**Work to be completed:**
Go to the line in the entries below that holds "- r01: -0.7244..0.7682" and repeat exactly from there through the line that holds "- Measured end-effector", inclusive.

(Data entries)
■ ■ ■ ■

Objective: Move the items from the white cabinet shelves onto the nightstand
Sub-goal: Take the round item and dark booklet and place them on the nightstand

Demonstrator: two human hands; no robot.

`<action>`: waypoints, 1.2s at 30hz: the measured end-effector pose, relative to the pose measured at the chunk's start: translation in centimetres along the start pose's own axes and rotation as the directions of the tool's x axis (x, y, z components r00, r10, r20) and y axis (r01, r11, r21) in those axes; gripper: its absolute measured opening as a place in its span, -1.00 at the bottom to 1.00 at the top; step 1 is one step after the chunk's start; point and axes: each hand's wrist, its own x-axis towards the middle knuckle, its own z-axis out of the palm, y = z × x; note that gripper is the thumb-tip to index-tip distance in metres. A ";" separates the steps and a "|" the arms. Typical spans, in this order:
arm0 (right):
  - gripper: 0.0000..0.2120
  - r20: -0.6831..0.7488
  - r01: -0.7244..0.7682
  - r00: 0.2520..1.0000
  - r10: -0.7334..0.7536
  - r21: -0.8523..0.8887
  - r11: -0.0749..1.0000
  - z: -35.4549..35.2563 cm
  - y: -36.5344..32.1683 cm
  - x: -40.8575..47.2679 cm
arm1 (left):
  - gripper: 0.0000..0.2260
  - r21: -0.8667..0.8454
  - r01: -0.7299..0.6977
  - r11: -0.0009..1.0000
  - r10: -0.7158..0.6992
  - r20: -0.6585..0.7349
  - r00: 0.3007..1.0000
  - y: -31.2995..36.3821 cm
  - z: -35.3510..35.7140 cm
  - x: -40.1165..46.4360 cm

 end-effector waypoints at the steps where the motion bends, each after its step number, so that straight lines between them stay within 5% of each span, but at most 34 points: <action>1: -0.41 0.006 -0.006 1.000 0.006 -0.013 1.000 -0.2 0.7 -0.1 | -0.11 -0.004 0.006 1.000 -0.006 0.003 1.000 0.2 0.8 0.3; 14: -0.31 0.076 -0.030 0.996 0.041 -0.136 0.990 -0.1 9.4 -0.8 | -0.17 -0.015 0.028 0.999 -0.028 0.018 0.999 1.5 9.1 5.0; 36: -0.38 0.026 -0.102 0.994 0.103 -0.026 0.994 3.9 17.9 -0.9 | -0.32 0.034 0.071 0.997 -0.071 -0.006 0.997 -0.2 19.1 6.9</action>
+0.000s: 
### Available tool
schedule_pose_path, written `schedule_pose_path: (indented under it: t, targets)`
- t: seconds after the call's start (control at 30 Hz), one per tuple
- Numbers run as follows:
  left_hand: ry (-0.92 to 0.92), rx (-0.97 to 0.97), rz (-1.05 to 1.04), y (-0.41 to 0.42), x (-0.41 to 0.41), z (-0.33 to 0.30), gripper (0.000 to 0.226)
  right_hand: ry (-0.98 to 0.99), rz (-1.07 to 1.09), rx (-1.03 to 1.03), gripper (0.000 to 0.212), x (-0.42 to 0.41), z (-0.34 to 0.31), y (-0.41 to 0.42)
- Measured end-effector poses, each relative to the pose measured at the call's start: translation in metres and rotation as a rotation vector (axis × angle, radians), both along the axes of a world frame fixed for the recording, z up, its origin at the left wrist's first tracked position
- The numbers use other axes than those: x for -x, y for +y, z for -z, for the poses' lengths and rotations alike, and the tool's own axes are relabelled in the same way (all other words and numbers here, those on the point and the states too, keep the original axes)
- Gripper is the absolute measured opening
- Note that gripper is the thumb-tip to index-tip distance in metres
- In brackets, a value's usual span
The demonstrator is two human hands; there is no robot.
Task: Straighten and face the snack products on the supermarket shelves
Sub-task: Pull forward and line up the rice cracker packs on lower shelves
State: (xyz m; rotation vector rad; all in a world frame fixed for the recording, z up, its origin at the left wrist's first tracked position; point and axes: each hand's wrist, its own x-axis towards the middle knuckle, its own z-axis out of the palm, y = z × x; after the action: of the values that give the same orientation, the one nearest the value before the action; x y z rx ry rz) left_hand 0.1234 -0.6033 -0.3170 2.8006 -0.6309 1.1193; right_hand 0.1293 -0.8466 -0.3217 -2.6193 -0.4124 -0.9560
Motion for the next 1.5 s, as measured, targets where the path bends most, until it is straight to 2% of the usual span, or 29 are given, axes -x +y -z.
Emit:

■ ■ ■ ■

**Response for this exercise:**
  - r01: -0.7244..0.7682
  - r00: 0.2520..1.0000
  - r10: -0.7334..0.7536
  - r21: -0.8523..0.8887
  - r11: -0.0749..1.0000
  - z: -35.4549..35.2563 cm
  - y: -36.5344..32.1683 cm
  - x: -40.8575..47.2679 cm
arm1 (left):
  - gripper: 0.0000..0.2260
  - r21: -0.8667..0.8454
  - r01: -0.7299..0.6977
  - r11: -0.0009..1.0000
  - r10: -0.7158..0.6992
  - r20: -0.6585..0.7349
  - r00: 0.3007..1.0000
  - y: -31.2995..36.3821 cm
  - z: -35.3510..35.7140 cm
  - x: -40.1165..46.4360 cm

 end-effector waypoints at the steps where the motion bends, each after its step number, so that straight lines between them stay within 5% of each span, but at most 34 points: <action>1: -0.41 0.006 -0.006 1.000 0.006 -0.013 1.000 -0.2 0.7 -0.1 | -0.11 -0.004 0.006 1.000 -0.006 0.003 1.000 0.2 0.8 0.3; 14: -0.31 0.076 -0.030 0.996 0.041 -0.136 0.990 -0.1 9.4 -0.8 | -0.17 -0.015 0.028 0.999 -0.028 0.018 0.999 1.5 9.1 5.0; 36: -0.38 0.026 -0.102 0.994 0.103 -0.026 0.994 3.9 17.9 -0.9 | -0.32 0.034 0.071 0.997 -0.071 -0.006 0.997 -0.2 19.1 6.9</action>
+0.000s: 
### Available tool
schedule_pose_path, written `schedule_pose_path: (indented under it: t, targets)`
- t: seconds after the call's start (control at 30 Hz), one per tuple
- Numbers run as follows:
  left_hand: ry (-0.92 to 0.92), rx (-0.97 to 0.97), rz (-1.05 to 1.04), y (-0.41 to 0.42), x (-0.41 to 0.41), z (-0.33 to 0.30), gripper (0.000 to 0.226)
  right_hand: ry (-0.98 to 0.99), rz (-1.07 to 1.09), rx (-1.03 to 1.03), gripper (0.000 to 0.212), x (-0.42 to 0.41), z (-0.34 to 0.31), y (-0.41 to 0.42)
- Measured end-effector poses, each relative to the pose measured at the call's start: translation in metres and rotation as a rotation vector (axis × angle, radians), both along the axes of a world frame fixed for the recording, z up, its origin at the left wrist's first tracked position

The exercise has been carried out completely.